2001 - That Was the Year that Was
There was a TV program that debuted in the U.S. in 1964 called "That Was the Week that Was," a spin-off of the BBC program with David Frost. It was a humorous, satirical, and informative look at the events of each week. It was a good idea, because we quickly forget or miss some of the notable events that occur over the course of a week, not to mention the events of an entire year.

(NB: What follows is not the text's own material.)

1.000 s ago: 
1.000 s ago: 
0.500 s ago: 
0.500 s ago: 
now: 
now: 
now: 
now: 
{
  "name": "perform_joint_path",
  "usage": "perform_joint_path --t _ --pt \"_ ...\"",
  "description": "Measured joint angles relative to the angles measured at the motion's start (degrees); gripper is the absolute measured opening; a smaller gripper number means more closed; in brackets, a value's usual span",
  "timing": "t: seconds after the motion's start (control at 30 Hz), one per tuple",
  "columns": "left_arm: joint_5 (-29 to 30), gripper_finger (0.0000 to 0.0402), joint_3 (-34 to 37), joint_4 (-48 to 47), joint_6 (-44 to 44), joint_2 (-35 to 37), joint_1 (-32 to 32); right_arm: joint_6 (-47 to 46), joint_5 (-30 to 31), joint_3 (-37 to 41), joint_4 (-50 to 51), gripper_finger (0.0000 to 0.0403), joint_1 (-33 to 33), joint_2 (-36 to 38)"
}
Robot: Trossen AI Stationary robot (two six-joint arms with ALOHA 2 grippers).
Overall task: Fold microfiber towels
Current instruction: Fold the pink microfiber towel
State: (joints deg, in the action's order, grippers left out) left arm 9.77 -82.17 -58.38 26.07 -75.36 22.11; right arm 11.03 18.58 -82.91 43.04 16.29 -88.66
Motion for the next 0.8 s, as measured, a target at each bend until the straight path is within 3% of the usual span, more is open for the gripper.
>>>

That's why it's time to look back on some of the DC headlines of 2001 for "That Was the Year that Was in Chiropractic."
- ACA and ICA ask WFC to Adopt ACC Chiropractic Paradigm
- Arkansas Passes Act to Protect Chiropractic
- FCLB Celebrates 75th Year; Foot Levelers and Parker Seminars Celebrate 50 Years; Activator Celebrates 35th
- Duke U. Releases Headache Report: Evidence Shows Efficacy of Chiropractic for Tension and Cervicogenic Headaches
- ChiroWeb.com Featured on National TV Series
- Schwarzenegger Adjusting Table Auctioned
- WFC Meets in Paris, Adopts ACC Chiropractic Paradigm
- Texas Attorney General Restricts Acupuncturists from Manipulation
- Registration of Hong Kong DCs Begins September 1, 2001
- Groundbreaking Internship Program at Bethesda National Naval Medical Center
- Oklahoma DCs Working Together
- First Chiropractic Program in Spanish within a University System
- Canadian Researcher Awarded Prestigious Fellowship (Jeffrey Quon,DC,MHSc)
- Palmer's Florida Campus Approved for October 2002 Opening
- Nearly a Half Million in Chiropractor Donations Move Mountains of World Trade Center Rubble
- Chiropractic Legislation Passes in French National Assembly
- NY Chiropractic Council 'Moving Heaven and Earth'
- Trigon's Failure to Respond is Admission of Conspiracy, Says ACA
- Canada's First Chiropractic Research Chair (Greg Kawchuk,DC,PhD)
- California Chiropractic Association sues ASHP
- FCA Fulminates over Funding Veto
- Dr. Riekeman Will Preside over Both Palmer Colleges
- Jerry Hardee,EdD, is Sherman's New President
- Direct Chiropractic Access Provision in Effect in Washington State
- Kent Greenawalt - DC's Person of Year - 2001
What awaits chiropractic in the new year? With the newfound cooperative spirit of our national associations, I think it will be mostly good tidings.